Sales reps and hiring

  • Early on, you should hire reps who are more like a Swiss army knife. They will listen to the customers and help shape the product and GTM.
  • Sales Rep onboarding can take up to 6 months
    • Hire, Train, Win over and over
    • Do new reps know what to do to win?
    • 70% of reps should generate revenue of 3x their cost
    • Build a culture of success where 70% of people will succeed
  • Current OTE for reps in Silicon Valley is ~$300K (1/2 base, 1/2 quota)
  • Sales plans should be simple. Put it on a 3×5 index card.
  • Compensate reps on what’s most important to the company.

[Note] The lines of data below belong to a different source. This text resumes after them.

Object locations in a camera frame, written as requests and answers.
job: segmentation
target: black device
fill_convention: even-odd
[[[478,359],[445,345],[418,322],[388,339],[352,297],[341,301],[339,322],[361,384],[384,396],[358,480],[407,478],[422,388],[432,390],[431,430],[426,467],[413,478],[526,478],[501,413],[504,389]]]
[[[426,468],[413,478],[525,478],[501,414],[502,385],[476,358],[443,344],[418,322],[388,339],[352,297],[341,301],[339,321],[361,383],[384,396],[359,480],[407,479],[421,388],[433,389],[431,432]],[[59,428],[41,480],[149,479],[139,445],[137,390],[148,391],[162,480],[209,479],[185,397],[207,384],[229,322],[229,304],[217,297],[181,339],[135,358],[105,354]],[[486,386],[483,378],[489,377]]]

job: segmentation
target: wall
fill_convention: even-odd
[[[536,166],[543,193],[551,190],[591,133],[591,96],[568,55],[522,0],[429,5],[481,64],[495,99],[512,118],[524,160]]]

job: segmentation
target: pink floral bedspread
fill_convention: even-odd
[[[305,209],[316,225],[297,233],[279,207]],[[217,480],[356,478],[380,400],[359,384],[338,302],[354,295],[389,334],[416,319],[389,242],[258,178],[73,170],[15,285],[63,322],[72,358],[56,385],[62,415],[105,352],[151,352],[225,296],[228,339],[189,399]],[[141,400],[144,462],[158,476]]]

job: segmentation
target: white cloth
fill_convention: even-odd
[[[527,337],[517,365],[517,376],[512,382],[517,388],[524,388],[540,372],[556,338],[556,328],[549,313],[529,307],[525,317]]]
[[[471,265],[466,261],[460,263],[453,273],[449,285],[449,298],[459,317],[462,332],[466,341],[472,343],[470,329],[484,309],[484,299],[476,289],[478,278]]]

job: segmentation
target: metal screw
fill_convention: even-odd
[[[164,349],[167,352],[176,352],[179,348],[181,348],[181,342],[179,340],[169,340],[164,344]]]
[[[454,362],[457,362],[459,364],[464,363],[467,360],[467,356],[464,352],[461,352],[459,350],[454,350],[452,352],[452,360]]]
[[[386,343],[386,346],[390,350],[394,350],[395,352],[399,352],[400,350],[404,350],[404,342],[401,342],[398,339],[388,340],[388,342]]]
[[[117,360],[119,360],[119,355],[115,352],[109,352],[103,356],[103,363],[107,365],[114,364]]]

If it’s ARR, then make that the single most important metric.
  • Be careful about not getting too distracted with new products, metrics, etc.
  • If concerned about holes in a comp plan or unintended consequences, you can poll your top reps to poke holes in the plan. Reward them for this!

Trust

  • Trust is paramount inside and outside the company.
  • Be honest about what’s working and not working.
  • Trust is like a “bank of trust”. You make deposits into the bank and can take a withdrawal when you need it. But there are no loans, you much first put in the deposits.
  • Culture is all about what you do when things go bad.